Frequently Asked Questions
Are you flexible with ages? Absolutely! Every child develops uniquely. If you have questions about whether a specific class will meets your child’s needs, contact us.
Where do I park? Please use street parking. Valley street widens just south of the studio. Jefferson Street has many street spots as well as Edgewood Place. It’s also a great central location for those within walking distance. Valley Street is well traveled, so please keep your child at arm’s length when approaching the studio.
Do you offer drop ins? The Toddler Collective, Art Explorers, and Play & Make will be open for drop ins if session enrollment does not reach capacity. You can find the drop in options on the “Drop In” tab on our registration page once the season has started.

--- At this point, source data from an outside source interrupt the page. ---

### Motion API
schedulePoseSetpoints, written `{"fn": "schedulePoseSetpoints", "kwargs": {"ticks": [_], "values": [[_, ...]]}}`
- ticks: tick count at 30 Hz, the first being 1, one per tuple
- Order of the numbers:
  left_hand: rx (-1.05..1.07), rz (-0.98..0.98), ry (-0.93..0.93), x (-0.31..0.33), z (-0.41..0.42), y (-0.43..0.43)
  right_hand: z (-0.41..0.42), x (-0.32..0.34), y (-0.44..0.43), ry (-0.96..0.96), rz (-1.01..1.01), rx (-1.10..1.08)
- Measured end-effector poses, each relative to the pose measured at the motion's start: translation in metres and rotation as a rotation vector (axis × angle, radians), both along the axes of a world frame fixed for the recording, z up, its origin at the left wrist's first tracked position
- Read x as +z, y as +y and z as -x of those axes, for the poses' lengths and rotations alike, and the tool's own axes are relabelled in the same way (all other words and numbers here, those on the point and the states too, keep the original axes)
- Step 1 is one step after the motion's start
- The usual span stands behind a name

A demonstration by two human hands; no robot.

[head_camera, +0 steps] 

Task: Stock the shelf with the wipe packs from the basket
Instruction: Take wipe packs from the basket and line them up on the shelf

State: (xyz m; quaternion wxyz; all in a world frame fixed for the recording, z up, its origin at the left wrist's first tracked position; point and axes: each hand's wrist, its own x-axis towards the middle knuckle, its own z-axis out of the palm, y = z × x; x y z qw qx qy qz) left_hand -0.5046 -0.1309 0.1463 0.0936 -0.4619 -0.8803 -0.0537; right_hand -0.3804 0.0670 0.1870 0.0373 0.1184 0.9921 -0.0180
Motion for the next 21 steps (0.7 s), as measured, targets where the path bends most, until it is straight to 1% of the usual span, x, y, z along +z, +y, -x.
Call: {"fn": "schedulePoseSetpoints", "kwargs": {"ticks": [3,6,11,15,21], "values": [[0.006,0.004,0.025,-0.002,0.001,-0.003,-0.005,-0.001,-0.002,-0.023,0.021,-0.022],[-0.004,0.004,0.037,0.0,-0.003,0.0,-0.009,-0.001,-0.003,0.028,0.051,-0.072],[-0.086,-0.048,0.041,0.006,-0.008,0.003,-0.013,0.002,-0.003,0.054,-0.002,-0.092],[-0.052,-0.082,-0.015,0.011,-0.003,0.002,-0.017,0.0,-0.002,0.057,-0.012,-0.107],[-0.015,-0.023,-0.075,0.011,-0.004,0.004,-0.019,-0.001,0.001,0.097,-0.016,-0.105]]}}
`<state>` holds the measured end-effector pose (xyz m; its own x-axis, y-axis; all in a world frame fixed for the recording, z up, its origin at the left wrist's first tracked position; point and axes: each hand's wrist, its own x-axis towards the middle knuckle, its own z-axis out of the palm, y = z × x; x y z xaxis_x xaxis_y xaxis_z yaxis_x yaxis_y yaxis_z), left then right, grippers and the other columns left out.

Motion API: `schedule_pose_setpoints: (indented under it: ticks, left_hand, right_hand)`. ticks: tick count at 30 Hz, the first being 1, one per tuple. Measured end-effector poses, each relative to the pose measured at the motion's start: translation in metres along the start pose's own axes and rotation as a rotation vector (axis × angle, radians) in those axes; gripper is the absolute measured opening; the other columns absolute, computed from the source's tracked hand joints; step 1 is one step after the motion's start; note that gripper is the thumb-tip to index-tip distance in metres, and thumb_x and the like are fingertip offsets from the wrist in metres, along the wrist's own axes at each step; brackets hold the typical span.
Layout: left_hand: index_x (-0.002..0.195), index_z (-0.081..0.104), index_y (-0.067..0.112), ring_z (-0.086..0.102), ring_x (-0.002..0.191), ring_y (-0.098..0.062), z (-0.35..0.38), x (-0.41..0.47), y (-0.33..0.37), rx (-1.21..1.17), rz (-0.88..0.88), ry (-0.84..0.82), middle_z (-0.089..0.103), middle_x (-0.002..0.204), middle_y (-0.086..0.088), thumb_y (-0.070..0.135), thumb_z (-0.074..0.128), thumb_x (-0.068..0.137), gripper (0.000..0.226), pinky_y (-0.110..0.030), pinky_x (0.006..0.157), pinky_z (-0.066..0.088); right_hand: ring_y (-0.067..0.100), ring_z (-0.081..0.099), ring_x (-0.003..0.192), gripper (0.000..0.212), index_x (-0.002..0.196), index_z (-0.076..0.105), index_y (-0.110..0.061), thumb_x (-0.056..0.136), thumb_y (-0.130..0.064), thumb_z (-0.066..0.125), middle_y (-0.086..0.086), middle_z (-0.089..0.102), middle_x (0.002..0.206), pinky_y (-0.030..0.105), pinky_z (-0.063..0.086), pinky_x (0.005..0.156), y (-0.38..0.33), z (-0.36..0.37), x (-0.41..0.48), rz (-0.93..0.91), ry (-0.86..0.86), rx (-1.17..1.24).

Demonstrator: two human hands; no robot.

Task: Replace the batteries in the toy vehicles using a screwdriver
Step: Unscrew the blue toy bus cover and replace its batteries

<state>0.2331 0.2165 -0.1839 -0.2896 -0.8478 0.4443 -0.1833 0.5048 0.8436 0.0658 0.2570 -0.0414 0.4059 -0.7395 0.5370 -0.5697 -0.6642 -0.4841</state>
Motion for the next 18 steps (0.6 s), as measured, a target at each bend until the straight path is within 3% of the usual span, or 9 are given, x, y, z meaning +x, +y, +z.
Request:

What is your make- up policy? One make up is guaranteed per 12 weeks of classes for the Toddler Collective, Art Explorers, and Play & Make. You can contact us to come on a different day, or you can wait until our make- up week at the end of the season. We understand that kids get sick, and plans change, so we’ll do our best to accommodate a second make- up, but it is not guaranteed. For our afterschool class, we offer one “open studio” make up at the end of the season for your artist to complete a project if he missed a class.
How many students are in a class? Capacity is 11 for the Toddler Collective, 10 for Play & Make, 6 for Art Explorers, and 11 for our after school classes (with an assistant).
What should my child wear? At Oh! Canary we embrace our colorful mess and encourage children to immerse themselves in non toxic paints and other materials. We cannot guarantee that all materials will wash out, so please dress your child in clothes that they may be growing out of or a “uniform” that they can wear each time they come. Smocks are available, but for the toddlers especially they aren’t always fully effective!
What kind of materials do you use? All materials are chosen to be developmentally appropriate. For children under 6, all materials are non- toxic and chosen to safely engage their senses. For elementary children, we sometimes use grown- up materials like Sharpie markers and hot glue guns to improve the quality of the work. These materials give us an opportunity to discuss safety, and develop respect and responsibility for materials.